The Bermuda (re)insurance market will remain viable in 2017 as it faces challenges from declining profitability and potential changes to U.S. regulations, Fitch Ratings said.
Large insurers and reinsurers will report weakening fiscal year 2016 underwriting results, according to the rating agency. The 94% full-year GAAP combined ratio for the 11 companies Fitch actively follows is up six percentage points compared to 2015 due to higher catastrophe losses and reduced favorable prior-year reserve development. Further, Fitch said pricing conditions do not look likely to improve in the near term.
"Overall, the softening (re)insurance market continues due to record capacity levels and sluggish demand from reinsurance buyers, despite increased catastrophe losses in 2016," said Brian Schneider, senior director at Fitch.
Bermuda will continue to benefit from a strong and efficient regulatory framework, but could face threats from the administration of President Donald Trump, Schneider said in a statement.
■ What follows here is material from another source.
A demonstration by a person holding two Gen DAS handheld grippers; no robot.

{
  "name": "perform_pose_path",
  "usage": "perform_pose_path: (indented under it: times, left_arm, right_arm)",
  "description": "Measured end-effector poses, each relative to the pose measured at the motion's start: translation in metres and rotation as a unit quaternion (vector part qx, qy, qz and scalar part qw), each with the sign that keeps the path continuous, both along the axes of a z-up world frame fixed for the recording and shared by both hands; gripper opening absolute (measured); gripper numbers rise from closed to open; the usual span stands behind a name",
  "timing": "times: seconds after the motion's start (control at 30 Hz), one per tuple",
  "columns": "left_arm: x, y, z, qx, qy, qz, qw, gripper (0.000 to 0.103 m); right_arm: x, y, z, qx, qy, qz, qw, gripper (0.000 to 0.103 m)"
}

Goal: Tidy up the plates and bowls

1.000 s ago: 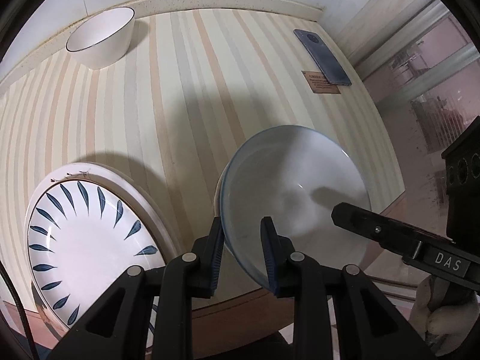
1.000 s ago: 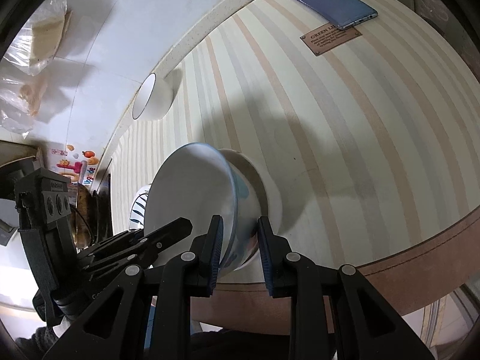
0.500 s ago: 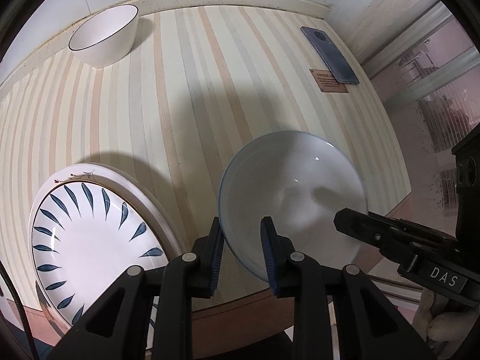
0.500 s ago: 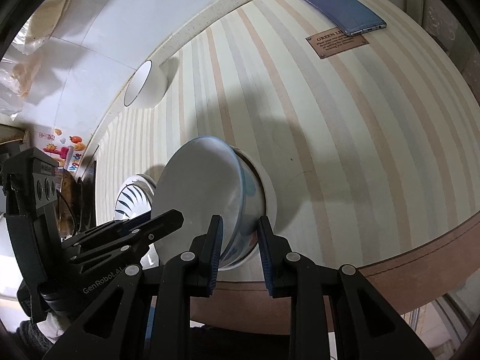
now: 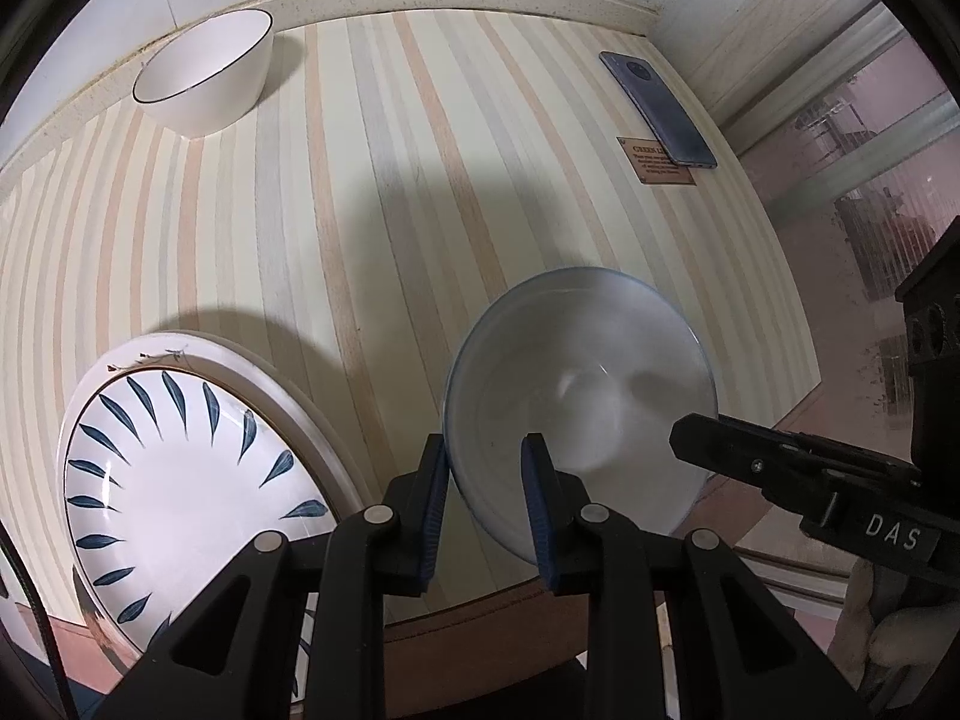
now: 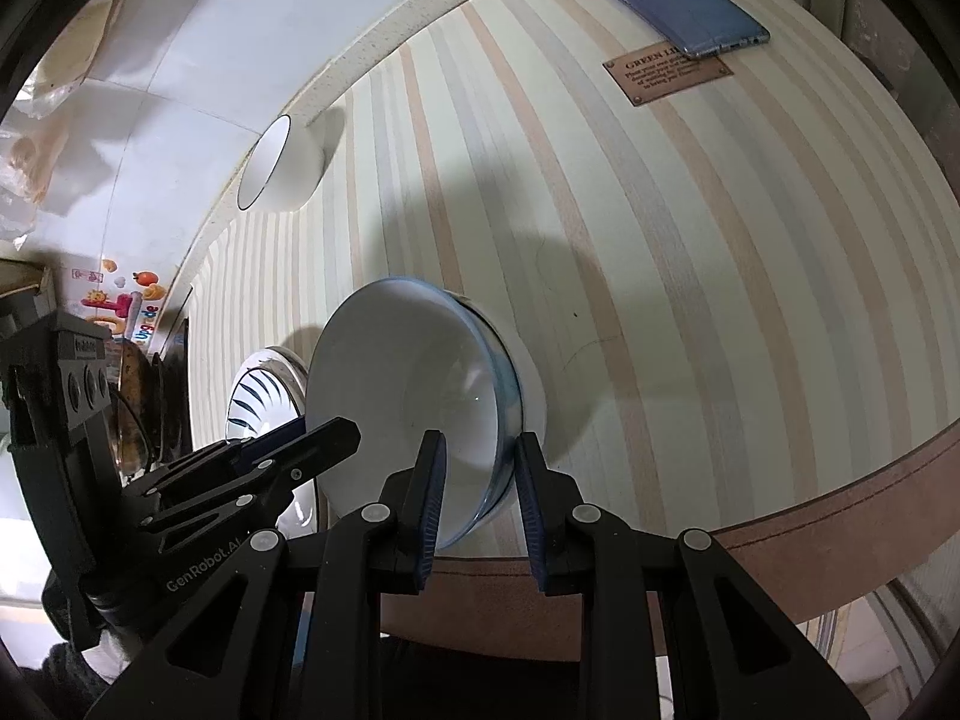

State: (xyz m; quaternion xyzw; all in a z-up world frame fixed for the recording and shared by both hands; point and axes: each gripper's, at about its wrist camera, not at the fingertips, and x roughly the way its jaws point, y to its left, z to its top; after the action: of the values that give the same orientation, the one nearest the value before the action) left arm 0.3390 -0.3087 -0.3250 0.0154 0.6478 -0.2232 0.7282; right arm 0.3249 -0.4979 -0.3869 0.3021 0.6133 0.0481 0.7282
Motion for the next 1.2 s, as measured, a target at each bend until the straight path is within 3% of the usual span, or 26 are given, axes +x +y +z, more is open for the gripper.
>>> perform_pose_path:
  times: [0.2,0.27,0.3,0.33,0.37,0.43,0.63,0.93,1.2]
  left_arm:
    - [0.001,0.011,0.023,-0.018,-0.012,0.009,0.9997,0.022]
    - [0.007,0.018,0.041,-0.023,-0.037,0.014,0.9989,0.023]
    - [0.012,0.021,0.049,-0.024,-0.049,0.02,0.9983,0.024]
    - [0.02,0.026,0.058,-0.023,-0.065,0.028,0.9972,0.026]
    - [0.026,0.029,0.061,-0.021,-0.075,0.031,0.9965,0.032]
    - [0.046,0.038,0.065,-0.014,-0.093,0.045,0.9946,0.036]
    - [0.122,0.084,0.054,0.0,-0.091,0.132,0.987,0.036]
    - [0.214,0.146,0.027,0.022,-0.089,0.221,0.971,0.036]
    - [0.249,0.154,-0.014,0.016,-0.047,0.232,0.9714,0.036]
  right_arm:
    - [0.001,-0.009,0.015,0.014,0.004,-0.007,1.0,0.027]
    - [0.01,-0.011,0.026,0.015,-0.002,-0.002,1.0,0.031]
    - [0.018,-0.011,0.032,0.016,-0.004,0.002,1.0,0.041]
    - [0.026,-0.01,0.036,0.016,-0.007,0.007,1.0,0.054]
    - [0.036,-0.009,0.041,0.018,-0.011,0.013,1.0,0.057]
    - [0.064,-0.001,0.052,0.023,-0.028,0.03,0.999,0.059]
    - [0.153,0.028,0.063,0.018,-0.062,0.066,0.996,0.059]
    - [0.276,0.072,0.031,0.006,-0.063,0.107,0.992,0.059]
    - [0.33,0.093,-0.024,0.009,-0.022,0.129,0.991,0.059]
"[T]he new Trump administration and Congressional shift in public policy in favor of the U.S. combined with a lower corporate tax rate could reduce Bermuda's market benefits," he said.
The rating agency also stated that heightened M&A will likely continue into 2017 driven by limited organic growth options and the desire for scale and diversification.
Bermuda also continues to draw startup (re)insurance companies, but most are partnerships with more established insurers on the island. A wave of new freestanding insurers is unlikely given market conditions, Fitch said.